[Your assignment]: Among the records, which lines include "silver"? List them.

==============================

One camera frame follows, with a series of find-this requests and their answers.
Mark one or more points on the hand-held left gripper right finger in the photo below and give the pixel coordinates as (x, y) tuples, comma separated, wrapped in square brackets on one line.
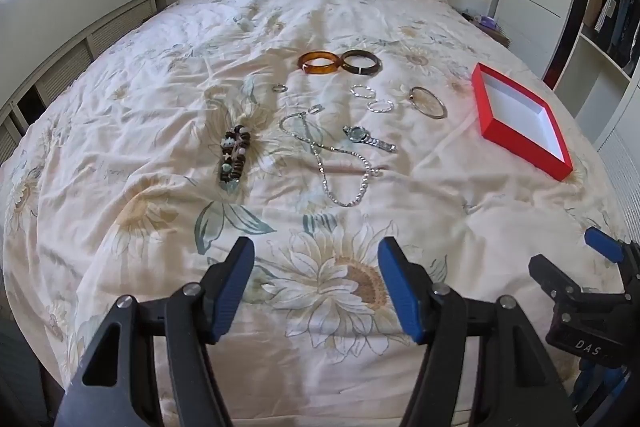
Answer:
[(400, 292)]

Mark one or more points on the open closet shelves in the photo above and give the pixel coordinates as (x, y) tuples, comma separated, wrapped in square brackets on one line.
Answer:
[(597, 72)]

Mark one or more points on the person's right hand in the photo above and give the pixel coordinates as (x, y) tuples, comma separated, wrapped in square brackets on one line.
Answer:
[(600, 387)]

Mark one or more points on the purple object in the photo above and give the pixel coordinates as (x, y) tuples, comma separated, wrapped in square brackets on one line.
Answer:
[(487, 22)]

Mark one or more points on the thin silver bangle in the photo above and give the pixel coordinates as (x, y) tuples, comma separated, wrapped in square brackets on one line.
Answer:
[(413, 99)]

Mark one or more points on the floral bed quilt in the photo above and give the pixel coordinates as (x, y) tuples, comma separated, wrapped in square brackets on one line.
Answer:
[(250, 37)]

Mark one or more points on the dark brown bangle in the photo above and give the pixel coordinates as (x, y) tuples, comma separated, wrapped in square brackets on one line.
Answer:
[(361, 69)]

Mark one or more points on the amber bangle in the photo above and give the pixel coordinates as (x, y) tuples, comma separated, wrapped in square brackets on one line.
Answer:
[(320, 70)]

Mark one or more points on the wooden nightstand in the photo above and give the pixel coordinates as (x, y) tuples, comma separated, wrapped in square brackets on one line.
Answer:
[(492, 36)]

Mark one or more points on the white louvred door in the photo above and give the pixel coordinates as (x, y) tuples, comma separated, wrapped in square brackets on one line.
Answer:
[(622, 177)]

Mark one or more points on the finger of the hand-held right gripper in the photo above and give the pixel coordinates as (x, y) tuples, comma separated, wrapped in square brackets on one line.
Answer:
[(602, 244), (550, 274)]

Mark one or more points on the silver wristwatch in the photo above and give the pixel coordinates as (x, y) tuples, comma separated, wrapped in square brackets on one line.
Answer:
[(358, 133)]

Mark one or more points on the white louvred low cabinet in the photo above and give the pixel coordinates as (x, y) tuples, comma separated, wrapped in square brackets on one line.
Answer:
[(65, 52)]

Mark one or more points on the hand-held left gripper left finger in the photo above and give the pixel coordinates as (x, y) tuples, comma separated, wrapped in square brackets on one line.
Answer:
[(232, 292)]

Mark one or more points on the red jewelry box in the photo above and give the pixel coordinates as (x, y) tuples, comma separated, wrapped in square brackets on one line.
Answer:
[(520, 147)]

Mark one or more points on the hanging clothes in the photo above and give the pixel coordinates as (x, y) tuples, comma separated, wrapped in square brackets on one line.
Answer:
[(620, 22)]

==============================

[Result of the task]:
Mark one or more points on the thin silver bangle in the photo above and give the pixel coordinates as (x, y) tuples, comma separated, wrapped in square brackets on one line.
Mark one or more points on the silver wristwatch in the photo above and give the pixel coordinates as (x, y) tuples, comma separated, wrapped in square brackets on one line.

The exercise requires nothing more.